Use {output} as a placeholder for the materialized table. The platform injects the correct tenant-scoped, partition-scoped table name at execution time.
The expect field is a simple assertion: "column_name operator value".
Supported operators: =, <, >, <=, >=, !=.

Cross-table check

- name: territory_coverage
  type: custom_sql
  sql: |
    SELECT COUNT(DISTINCT territory) as actual,
           (SELECT COUNT(*) FROM territories WHERE active) as expected
    FROM {output}
  expect: "actual >= expected * 0.95"
  severity: warn

Temporal consistency

- name: no_future_dates
  type: custom_sql
  sql: |
    SELECT COUNT(*) as future_records
    FROM {output}
    WHERE sale_date > CURRENT_DATE
  expect: "future_records = 0"
  severity: error

Aggregation sanity

- name: revenue_sums_match
  type: custom_sql
  sql: |
    SELECT ABS(
      (SELECT SUM(total_revenue) FROM {output}) -
      (SELECT SUM(line_amount) FROM {output})
    ) as drift
  expect: "drift < 0.01"
  severity: error

Tier 3: Custom Python

For statistical analysis, ML drift detection, or any logic that requires Python libraries.

checks:
  - name: revenue_distribution_stable
    type: custom_python
    entrypoint: checks/revenue_drift.py
    severity: warn

The entrypoint file must expose a function with this signature:

import pandas as pd
from dataclasses import dataclass

@dataclass
class CheckResult:
    passed: bool
    message: str
    metadata: dict

def check(df: pd.DataFrame, context: dict) -> CheckResult:
    """
    Args:
        df: The materialized output as a DataFrame.
        context: Dict with keys:
            - tenant_id: Current tenant
            - product_name: Product being checked
            - partition_key: Current partition
            - previous_df: Last successful materialization (or None)

    Returns:
        CheckResult with passed, message, and metadata.
    """
    if context["previous_df"] is None:
        return CheckResult(
            passed=True,
            message="No previous data to compare",
            metadata={}
        )

    current_mean = df["total_revenue"].mean()
    previous_mean = context["previous_df"]["total_revenue"].mean()
    drift = abs(current_mean - previous_mean) / previous_mean

    return CheckResult(
        passed=drift < 0.3,  # 30% drift threshold
        message=f"Revenue drift: {drift:.1%}",
        metadata={"current_mean": current_mean, "previous_mean": previous_mean}
    )

The context["previous_df"] enables drift detection by comparing the current materialization against the previous one.
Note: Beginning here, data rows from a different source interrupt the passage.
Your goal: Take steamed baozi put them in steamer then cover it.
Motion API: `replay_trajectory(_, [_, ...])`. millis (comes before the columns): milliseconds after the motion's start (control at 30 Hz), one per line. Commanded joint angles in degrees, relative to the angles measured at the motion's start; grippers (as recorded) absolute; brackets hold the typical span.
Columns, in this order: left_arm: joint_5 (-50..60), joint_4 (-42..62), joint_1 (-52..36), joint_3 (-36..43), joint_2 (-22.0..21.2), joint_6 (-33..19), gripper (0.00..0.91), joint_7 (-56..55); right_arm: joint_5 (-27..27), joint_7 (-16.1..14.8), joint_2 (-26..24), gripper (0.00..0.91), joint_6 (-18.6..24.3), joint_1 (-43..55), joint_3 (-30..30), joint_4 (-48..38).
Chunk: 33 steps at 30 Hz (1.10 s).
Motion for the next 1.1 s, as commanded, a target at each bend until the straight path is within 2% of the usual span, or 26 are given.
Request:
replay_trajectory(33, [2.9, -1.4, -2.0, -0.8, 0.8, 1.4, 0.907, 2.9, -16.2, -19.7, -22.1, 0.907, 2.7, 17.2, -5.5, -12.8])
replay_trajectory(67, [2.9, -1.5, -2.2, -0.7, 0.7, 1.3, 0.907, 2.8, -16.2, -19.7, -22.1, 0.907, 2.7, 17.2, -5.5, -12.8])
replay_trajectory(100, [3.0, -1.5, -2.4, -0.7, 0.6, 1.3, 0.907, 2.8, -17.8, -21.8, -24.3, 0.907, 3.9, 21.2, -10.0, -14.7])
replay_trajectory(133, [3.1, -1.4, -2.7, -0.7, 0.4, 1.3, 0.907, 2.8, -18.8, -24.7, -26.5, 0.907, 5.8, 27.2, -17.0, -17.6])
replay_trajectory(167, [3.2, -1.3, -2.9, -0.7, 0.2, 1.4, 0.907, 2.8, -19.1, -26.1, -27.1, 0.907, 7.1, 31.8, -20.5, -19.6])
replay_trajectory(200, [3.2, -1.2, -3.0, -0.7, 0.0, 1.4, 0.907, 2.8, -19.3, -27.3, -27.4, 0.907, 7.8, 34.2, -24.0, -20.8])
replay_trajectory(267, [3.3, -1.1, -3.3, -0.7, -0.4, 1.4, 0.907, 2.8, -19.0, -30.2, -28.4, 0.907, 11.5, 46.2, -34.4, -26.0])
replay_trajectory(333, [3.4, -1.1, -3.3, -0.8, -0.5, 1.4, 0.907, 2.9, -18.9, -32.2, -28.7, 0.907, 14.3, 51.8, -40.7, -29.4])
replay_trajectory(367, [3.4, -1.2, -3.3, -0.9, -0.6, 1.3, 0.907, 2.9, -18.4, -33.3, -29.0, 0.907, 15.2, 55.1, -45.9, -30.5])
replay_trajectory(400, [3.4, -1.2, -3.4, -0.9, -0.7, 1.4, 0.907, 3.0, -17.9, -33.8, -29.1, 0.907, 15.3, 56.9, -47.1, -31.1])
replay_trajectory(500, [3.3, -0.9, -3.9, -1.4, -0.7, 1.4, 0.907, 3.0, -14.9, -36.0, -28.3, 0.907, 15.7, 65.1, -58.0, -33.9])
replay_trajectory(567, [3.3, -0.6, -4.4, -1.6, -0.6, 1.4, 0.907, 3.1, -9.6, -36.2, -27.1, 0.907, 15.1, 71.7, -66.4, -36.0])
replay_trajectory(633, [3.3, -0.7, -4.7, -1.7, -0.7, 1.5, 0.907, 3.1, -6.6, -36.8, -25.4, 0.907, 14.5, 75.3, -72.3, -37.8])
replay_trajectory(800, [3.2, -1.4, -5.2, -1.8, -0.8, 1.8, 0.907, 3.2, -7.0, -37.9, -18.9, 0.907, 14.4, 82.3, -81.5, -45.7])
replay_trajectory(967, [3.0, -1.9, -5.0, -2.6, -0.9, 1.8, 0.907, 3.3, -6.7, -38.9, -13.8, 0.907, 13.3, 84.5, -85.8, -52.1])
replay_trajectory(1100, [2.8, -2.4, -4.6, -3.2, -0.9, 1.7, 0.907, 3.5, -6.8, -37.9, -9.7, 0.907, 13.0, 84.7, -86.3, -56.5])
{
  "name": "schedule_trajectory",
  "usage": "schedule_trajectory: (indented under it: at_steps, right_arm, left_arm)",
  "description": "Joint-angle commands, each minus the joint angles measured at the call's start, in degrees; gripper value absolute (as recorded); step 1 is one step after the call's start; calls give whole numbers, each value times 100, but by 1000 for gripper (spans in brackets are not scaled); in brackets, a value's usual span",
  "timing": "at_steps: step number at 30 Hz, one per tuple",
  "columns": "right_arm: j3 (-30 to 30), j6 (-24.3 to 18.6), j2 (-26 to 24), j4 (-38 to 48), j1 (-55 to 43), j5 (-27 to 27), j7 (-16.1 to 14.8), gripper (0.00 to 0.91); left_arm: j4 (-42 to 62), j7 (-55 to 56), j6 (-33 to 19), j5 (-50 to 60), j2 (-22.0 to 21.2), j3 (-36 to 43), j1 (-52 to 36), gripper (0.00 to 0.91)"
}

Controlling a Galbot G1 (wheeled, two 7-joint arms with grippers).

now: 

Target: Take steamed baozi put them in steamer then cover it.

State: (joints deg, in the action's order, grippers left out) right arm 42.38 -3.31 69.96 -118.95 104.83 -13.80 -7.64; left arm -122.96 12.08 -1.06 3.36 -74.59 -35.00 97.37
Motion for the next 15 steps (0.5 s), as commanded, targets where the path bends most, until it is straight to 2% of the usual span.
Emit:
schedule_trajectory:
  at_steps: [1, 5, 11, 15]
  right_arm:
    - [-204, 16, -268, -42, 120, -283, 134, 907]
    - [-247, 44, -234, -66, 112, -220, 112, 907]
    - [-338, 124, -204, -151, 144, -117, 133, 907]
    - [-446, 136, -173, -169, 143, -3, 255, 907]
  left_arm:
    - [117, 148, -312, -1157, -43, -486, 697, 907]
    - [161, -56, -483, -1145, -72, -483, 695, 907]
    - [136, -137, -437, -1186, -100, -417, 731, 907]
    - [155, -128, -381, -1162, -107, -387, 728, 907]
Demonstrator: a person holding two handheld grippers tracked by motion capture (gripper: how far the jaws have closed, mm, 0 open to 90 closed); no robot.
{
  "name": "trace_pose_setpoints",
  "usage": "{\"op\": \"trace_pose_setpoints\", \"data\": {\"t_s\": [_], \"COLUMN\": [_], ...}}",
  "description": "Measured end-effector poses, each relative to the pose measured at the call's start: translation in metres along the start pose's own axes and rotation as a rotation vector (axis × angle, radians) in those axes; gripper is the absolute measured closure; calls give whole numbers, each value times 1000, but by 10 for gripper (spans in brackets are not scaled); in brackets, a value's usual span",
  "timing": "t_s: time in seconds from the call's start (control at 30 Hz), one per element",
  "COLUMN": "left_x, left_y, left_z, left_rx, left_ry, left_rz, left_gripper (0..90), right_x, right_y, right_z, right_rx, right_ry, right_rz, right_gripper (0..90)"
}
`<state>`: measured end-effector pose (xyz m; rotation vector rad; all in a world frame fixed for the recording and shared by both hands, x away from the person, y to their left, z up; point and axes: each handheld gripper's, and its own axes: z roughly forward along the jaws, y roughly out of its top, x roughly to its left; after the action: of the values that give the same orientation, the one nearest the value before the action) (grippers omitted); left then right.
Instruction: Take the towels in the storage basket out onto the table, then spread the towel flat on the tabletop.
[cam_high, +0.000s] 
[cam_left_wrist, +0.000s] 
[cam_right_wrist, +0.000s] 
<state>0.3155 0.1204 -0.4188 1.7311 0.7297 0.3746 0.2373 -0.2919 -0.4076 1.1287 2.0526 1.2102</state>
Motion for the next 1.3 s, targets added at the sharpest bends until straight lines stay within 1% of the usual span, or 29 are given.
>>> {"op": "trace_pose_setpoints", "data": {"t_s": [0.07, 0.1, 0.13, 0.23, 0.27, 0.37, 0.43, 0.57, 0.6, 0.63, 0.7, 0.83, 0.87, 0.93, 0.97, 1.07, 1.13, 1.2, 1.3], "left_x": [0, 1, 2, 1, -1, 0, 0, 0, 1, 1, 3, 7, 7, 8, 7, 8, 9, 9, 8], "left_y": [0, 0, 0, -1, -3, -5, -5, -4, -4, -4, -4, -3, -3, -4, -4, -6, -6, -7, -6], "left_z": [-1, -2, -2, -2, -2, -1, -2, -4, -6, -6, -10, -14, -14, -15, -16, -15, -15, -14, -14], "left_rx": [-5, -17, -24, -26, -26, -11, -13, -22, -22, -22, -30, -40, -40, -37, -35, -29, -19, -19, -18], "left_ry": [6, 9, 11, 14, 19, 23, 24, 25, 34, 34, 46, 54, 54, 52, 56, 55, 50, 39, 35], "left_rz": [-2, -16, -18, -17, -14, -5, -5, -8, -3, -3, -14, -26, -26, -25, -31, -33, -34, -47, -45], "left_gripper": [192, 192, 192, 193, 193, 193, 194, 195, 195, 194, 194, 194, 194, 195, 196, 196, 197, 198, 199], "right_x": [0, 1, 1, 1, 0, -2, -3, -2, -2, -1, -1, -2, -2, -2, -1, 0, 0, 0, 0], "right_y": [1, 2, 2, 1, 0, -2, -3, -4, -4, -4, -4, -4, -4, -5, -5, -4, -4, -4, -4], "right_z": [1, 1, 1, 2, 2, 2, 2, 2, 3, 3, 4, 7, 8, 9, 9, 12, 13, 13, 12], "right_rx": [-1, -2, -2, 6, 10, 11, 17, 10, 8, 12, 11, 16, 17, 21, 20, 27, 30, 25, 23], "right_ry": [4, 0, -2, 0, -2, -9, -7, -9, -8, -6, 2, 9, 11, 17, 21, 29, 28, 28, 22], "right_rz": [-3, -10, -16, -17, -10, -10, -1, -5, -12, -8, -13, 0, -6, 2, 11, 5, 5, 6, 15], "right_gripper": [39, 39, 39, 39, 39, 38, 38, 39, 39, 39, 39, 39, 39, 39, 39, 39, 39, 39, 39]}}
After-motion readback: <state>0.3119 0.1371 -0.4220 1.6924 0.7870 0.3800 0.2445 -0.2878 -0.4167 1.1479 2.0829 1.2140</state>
Example: Comprehensive quality.yaml

apiVersion: akili/v1
kind: Quality

checks:
  # Primary key integrity
  - name: pk_not_null
    type: completeness
    config:
      column: outlet_id
      threshold: 1.0
    severity: error

  - name: pk_unique
    type: uniqueness
    config:
      columns: [outlet_id, sale_date]
    severity: error

  # Freshness
  - name: data_fresh
    type: freshness
    config:
      column: updated_at
      max_age: 6h
    severity: error

  # Value constraints
  - name: revenue_positive
    type: range
    config:
      column: total_revenue
      min: 0
    severity: error

  - name: valid_territory
    type: accepted_values
    config:
      column: territory_code
      values: [NAI, MBS, KSM, NKR, ELD, THK]
    severity: error

  # Referential integrity
  - name: valid_outlet
    type: referential
    config:
      column: outlet_id
      reference_product: cleaned-outlets
      reference_column: outlet_id
    severity: error

  # Volume sanity
  - name: row_count
    type: volume
    config:
      min_rows: 50
      max_rows: 100000
    severity: warn

  # Statistical stability
  - name: avg_revenue_stable
    type: statistical
    config:
      column: total_revenue
      metric: mean
      min: 500
      max: 50000
    severity: warn

  # Business logic
  - name: revenue_matches_count
    type: custom_expression
    config:
      expression: "transaction_count > 0 OR total_revenue = 0"
      threshold: 1.0
    severity: error

  # Complex cross-check
  - name: territory_coverage
    type: custom_sql
    sql: |
      SELECT COUNT(DISTINCT territory_code) as covered
      FROM {output}
    expect: "covered >= 5"
    severity: warn